This article was originally published by The Mennonite

Forbearance Resolution authors respond to Stutzman

Ervin Stutzman, director of Mennonite Church USA, publicly asked to hear more from the authors of the Forbearance Resolution in his June column. “I’d like to hear more from the writers of the resolution about the ways they imagine grace, love and forbearance will take us to a new level of communal life with each other,” he wrote. 

What follows is a June 7 response letter from Charlotte Lehman (left), lead pastor of Reba Place Church, Evanston, Ill., and Megan Ramer (right), pastor at Chicago Community Mennonite Church.

Dear sisters and brothers of the Mennonite Church USA Executive Board,

Thank you for the prayer and care and diligence which you give to your leadership of Mennonite Church USA. We appreciate that you have put much time and thought into the resolutions you have decided to put before the delegates at Convention this July.

Particularly since you specifically and favorably mention the Forbearance Resolution our congregations submitted in the background to your Membership Guidelines Resolution, and because Stutzman verbally framed the latter as being the practical fleshing-out of the former at his presentations at our regional conference meetings, we wanted to express our disappointment in the final outcome.

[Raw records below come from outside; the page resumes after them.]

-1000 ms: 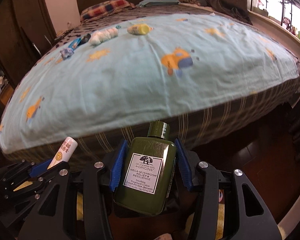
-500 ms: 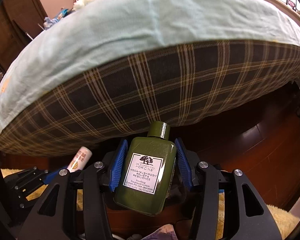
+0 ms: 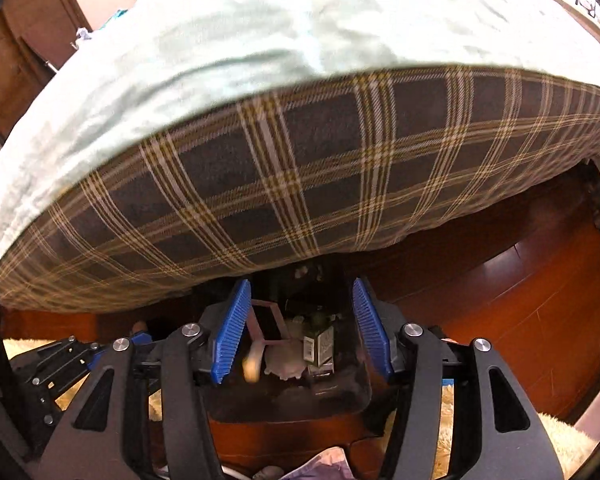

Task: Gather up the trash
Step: 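Open the left tool over the bin while the right tool releases the green bottle into it, then raise both open tools back over the bed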

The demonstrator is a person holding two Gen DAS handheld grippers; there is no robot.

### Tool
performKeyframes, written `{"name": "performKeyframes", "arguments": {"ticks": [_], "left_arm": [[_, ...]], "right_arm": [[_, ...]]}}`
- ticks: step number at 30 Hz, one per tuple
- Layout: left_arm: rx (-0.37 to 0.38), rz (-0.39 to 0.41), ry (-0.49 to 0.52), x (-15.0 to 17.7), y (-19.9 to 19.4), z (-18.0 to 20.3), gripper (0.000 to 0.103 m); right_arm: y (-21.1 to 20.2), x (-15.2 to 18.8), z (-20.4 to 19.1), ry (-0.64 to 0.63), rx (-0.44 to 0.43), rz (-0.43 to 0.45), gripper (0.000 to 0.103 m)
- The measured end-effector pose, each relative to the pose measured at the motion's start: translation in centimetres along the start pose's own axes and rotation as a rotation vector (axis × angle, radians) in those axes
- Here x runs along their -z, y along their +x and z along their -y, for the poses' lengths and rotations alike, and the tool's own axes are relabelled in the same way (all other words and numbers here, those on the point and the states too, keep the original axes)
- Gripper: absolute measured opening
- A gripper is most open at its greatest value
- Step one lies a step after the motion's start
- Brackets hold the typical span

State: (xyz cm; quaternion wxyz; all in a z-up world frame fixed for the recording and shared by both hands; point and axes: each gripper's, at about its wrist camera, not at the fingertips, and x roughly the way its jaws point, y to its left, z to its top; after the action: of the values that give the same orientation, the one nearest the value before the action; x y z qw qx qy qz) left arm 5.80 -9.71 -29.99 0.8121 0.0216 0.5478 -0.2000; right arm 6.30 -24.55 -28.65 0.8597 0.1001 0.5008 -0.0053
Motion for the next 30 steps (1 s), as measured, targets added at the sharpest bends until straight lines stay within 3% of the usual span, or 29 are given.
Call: {"name": "performKeyframes", "arguments": {"ticks": [6, 12, 18, 30], "left_arm": [[-0.032, 0.086, -0.002, -0.4, -4.3, -1.0, 0.051], [-0.066, 0.210, -0.021, -1.6, -9.8, -2.6, 0.067], [-0.098, 0.287, -0.062, -4.2, -13.8, -5.5, 0.072], [-0.182, 0.356, -0.092, -11.7, -15.0, -10.9, 0.075]], "right_arm": [[-3.9, -1.3, -0.4, 0.001, 0.032, 0.086, 0.072], [-8.2, -3.3, -1.9, -0.016, -0.010, 0.197, 0.083], [-10.1, -6.1, -4.0, -0.062, -0.027, 0.247, 0.089], [-7.1, -14.8, -5.1, -0.084, -0.002, 0.291, 0.089]]}}
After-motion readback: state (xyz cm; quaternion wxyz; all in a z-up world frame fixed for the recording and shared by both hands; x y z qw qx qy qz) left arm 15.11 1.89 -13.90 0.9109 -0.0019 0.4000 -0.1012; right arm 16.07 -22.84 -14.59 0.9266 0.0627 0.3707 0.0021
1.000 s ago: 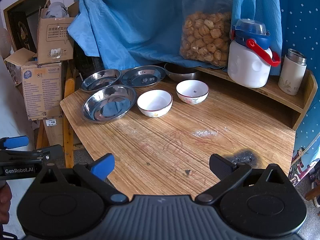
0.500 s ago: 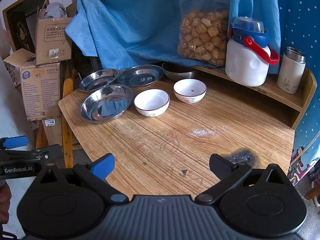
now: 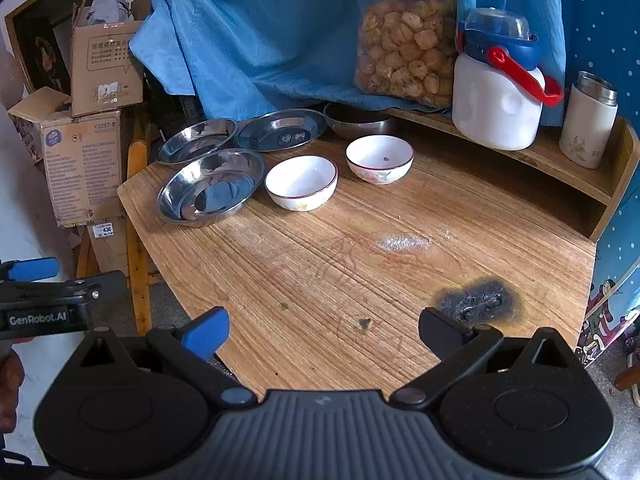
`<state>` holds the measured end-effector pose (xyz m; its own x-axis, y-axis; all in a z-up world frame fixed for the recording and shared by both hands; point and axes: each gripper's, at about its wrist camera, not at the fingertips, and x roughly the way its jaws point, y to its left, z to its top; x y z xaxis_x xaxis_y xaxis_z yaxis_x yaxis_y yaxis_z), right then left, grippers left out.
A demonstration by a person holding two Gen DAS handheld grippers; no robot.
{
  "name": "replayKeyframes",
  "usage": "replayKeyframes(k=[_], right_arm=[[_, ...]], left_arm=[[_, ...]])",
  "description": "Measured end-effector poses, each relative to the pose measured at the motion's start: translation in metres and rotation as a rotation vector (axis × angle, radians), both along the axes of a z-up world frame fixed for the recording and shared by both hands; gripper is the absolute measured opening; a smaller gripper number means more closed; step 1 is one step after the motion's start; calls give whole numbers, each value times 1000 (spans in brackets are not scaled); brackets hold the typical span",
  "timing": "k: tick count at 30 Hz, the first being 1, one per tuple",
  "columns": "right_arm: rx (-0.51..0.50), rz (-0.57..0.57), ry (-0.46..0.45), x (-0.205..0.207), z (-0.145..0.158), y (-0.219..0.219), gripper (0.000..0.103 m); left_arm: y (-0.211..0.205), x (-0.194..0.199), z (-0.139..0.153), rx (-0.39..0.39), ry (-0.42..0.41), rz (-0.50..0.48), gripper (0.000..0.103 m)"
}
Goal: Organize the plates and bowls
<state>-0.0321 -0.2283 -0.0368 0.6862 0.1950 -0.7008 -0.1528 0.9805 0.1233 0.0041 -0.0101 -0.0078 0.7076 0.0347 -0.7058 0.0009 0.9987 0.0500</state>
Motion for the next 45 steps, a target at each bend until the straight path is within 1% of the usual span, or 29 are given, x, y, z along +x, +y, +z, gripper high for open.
replayKeyframes(k=[3, 7, 9, 11, 13, 15, 18, 20, 24, 28, 33, 37, 41, 43, 45], right_arm=[[0, 14, -12, -1, 3, -1, 103], [-8, 64, -25, -1, 6, -3, 103], [-15, 89, -30, -1, 8, -4, 103], [-12, 106, -32, -1, 10, -8, 103], [8, 116, -33, -1, 13, -13, 103], [23, 120, -35, 1, 16, -17, 103], [45, 120, -34, 4, 18, -21, 103], [47, 118, -36, 7, 19, -20, 103], [29, 94, -39, 15, 18, -16, 103], [33, 72, -40, 35, 15, -7, 103], [19, 46, -56, 73, 12, 26, 103], [16, -11, -42, 109, 16, 61, 103], [19, -77, -64, 138, 20, 89, 103], [28, -108, -60, 154, 18, 100, 103], [28, -129, -41, 170, 17, 112, 103]], left_arm=[[3, 4, 1, -29, 17, 47, 102], [6, 12, 4, -19, 45, 176, 102], [7, 14, 6, -34, 44, 215, 102], [9, 18, 9, -80, 62, 235, 102], [14, 21, 9, -157, 86, 246, 102], [19, 26, 9, -229, 112, 280, 102], [23, 34, 10, -271, 151, 331, 102], [27, 39, 11, -270, 150, 340, 102], [34, 58, 11, -242, 137, 337, 102], [46, 92, 4, -232, 148, 330, 102], [75, 149, -8, -238, 163, 259, 102], [104, 198, -7, -220, 163, 188, 102], [133, 247, -6, -204, 153, 108, 102], [146, 267, -6, -196, 156, 86, 102], [162, 288, -7, -205, 163, 73, 102]])
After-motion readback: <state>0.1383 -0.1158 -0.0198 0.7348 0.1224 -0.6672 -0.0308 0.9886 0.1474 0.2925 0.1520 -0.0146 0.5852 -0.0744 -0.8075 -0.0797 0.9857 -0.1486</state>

We see the Forbearance Resolution as helping to establish space for seeing our differences about same-sex covenanted unions as a biblically disputable issue, and in which to treat those who love Jesus and love the Bible but come to different conclusions with respect. This is not an exhortation to be nice to one another while doing things in the same ways that have resulted in the stuck place in which we find ourselves as a church.

Healthy conflict around a disputable issue requires a more robust level of living with diversity among us while we work to hear one another and ultimately the Holy Spirit about the best way to live faithfully in the time and place where God has put us. Balanced, respectful discussion can happen in an environment that does not make one end of the spectrum carry a far larger share of the burden of restriction and censure. Forbearance means that we respect each entity’s conscience in this matter.

The Membership Guidelines Resolution seems to us to move in the opposite direction. Its overall message sounds to us like: “Let’s be clear that we’re keeping the guidelines exactly as they are now, and we’re expecting the Constituency Leaders Council to do a better job of enforcing them, and we’re going to agree to not talk about this for four years.”

With strong passions about this issue from many different directions, there are certainly no easy answers—no answers that will please everyone. But if not what this current Membership Guideline Resolution offers, then what would we suggest could “flesh out” the spirit of the Forbearance in the Midst of Differences Resolution, should it pass?

There could be a proposal to launch a process such as the “Being a Faithful Church” in which MC Canada is currently engaged.

  • Grace, love and forbearance in such a process would ensure that we are hearing from all the voices in this discussion, especially those of the marginalized.

There could be specific applications of “grace, love, and forbearance” at the congregation, conference, and national levels.**

  • In MC USA, it is primarily congregations who are empowered to decide their membership, choose their pastor, and determine what rites and blessings their pastor can offer. Grace, love, and forbearance would yield to the congregation on these matters.
  • In MC USA, it is primarily conferences that are empowered to grant and hold ministerial credentials. Grace, love, and forbearance would yield to the conference on matters of credentials.
  • In MC USA, it is primarily the denomination that is empowered to articulate teaching positions and periodically update them. Grace, love, and forbearance would yield to the Executive Board’s decision on when changes to the current teaching position will be entertained.

We do note that the Background section says that the Executive Board “is testing the status of the Membership Guidelines by proposing the resolution below…”

This testing with the delegate body is perhaps a worthwhile endeavor. However, since the Board has constructed the Membership Guidelines Resolution with an emphasis on enforcement rather than forbearance in differences, and with no provision whatsoever made for establishing a mutually respectful space for discussing those differences, we do not believe it is consistent with the Forbearance Resolution.

Finally, we appreciate the difficult position you are in at this time in our denomination’s life, and continue to lift you up in prayer, that the Spirit may guide and sustain you and give you courage and peace.

Thank you for hearing our reflections.
Charlotte Lehman and Megan Ramer

**Before finishing our letter, which contained these same ideas, we received this three-point formulation by Karl Shelly, a pastor at Assembly Mennonite Church, Goshen, Ind. Because he so clearly and succinctly captured our own thoughts on the matter, we have decided to use his language.